[Items listed in a dataset]
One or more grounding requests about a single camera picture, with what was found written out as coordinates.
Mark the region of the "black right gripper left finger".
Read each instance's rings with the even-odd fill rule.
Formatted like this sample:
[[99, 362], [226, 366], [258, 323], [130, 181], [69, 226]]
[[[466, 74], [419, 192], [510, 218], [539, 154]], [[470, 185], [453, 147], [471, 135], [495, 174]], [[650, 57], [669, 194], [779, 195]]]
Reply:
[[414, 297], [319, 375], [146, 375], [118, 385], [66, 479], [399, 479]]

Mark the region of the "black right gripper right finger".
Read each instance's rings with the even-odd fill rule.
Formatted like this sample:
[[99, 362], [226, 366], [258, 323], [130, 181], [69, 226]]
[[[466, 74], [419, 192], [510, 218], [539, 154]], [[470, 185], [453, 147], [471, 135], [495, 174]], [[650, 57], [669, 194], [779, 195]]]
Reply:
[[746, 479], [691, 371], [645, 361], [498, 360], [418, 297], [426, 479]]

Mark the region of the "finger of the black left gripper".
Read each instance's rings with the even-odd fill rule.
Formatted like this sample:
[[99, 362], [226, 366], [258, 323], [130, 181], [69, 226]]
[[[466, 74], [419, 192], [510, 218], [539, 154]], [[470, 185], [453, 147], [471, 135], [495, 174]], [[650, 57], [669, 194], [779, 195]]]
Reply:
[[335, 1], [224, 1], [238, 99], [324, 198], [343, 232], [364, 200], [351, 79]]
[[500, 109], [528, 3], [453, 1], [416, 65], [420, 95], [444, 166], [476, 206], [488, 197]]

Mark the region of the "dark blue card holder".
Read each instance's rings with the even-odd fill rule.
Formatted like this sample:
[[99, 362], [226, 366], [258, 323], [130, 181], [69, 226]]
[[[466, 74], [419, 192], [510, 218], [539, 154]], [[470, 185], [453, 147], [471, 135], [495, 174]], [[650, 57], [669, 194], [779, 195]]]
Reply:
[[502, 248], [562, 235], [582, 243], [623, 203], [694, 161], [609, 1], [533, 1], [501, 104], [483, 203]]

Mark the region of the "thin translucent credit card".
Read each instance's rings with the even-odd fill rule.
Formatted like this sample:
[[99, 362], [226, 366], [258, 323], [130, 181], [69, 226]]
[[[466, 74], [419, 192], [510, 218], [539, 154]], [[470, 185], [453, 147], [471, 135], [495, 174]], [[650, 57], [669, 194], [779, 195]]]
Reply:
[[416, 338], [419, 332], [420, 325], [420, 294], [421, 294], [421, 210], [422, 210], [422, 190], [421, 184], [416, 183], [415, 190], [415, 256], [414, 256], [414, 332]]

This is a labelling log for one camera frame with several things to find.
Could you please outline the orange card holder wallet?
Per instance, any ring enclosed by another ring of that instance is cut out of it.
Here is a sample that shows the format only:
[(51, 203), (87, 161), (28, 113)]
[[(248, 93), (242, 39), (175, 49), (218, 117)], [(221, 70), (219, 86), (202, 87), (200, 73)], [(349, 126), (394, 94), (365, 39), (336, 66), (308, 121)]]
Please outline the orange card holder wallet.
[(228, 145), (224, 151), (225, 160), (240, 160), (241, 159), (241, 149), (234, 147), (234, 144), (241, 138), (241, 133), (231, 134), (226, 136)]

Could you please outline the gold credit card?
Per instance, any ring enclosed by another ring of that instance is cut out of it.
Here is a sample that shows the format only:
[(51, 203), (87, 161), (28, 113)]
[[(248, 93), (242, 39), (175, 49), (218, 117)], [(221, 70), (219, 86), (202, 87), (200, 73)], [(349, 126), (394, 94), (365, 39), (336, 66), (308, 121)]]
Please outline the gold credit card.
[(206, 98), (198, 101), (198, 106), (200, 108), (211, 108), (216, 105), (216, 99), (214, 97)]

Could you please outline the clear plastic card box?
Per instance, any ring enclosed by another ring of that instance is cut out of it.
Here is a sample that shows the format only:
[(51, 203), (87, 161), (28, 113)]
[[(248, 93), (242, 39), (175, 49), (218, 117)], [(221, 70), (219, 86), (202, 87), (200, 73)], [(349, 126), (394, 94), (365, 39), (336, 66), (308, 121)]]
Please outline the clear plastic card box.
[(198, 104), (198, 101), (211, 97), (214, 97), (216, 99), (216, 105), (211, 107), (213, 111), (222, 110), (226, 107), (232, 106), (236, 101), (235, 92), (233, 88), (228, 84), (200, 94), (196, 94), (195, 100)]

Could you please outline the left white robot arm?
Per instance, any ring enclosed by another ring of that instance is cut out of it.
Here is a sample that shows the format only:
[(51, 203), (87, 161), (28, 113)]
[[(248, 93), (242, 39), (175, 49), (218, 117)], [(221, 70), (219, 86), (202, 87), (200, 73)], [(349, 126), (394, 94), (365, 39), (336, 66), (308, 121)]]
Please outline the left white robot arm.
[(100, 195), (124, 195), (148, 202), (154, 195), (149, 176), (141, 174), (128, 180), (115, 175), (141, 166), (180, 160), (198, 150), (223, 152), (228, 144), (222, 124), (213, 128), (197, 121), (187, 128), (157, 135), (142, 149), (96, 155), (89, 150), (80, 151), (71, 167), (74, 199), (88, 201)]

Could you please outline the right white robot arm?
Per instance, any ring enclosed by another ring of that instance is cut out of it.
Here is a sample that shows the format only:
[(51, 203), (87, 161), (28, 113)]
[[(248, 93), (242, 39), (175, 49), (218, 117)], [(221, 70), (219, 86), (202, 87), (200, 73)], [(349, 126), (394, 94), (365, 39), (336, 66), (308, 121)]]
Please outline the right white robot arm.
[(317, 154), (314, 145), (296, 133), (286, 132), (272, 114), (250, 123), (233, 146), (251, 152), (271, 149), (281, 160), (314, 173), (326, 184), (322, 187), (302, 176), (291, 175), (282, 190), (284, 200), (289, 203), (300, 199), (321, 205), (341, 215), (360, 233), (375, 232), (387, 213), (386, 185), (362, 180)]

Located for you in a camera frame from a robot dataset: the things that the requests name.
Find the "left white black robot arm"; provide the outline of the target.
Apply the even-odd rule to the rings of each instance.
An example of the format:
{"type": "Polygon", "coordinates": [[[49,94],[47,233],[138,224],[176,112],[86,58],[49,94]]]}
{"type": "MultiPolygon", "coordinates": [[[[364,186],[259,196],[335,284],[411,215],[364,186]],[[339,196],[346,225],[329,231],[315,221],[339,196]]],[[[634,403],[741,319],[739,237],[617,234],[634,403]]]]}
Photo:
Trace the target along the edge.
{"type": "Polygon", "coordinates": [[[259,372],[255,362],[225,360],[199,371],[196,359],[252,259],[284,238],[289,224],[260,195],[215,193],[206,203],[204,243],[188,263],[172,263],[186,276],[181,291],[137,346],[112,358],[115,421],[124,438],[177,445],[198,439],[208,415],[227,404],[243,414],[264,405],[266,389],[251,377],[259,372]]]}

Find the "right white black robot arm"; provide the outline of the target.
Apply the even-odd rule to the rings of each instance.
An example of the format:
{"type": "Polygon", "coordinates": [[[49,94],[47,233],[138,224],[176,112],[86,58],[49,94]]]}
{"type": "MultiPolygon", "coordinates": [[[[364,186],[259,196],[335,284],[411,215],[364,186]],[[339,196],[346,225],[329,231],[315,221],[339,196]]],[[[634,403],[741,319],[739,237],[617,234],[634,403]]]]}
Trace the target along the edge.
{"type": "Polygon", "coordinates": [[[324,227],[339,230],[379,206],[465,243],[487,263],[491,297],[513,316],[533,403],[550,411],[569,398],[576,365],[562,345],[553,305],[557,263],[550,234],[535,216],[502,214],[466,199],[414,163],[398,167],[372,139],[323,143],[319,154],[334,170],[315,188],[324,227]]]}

Work request>
Return, from the data, each line where the string "Could" occurs.

Problem solution>
Could you please outline the orange card holder wallet?
Could you please outline the gold credit card?
Could you please outline the clear plastic card box?
Could you please outline the left white robot arm?
Could you please outline the right white robot arm?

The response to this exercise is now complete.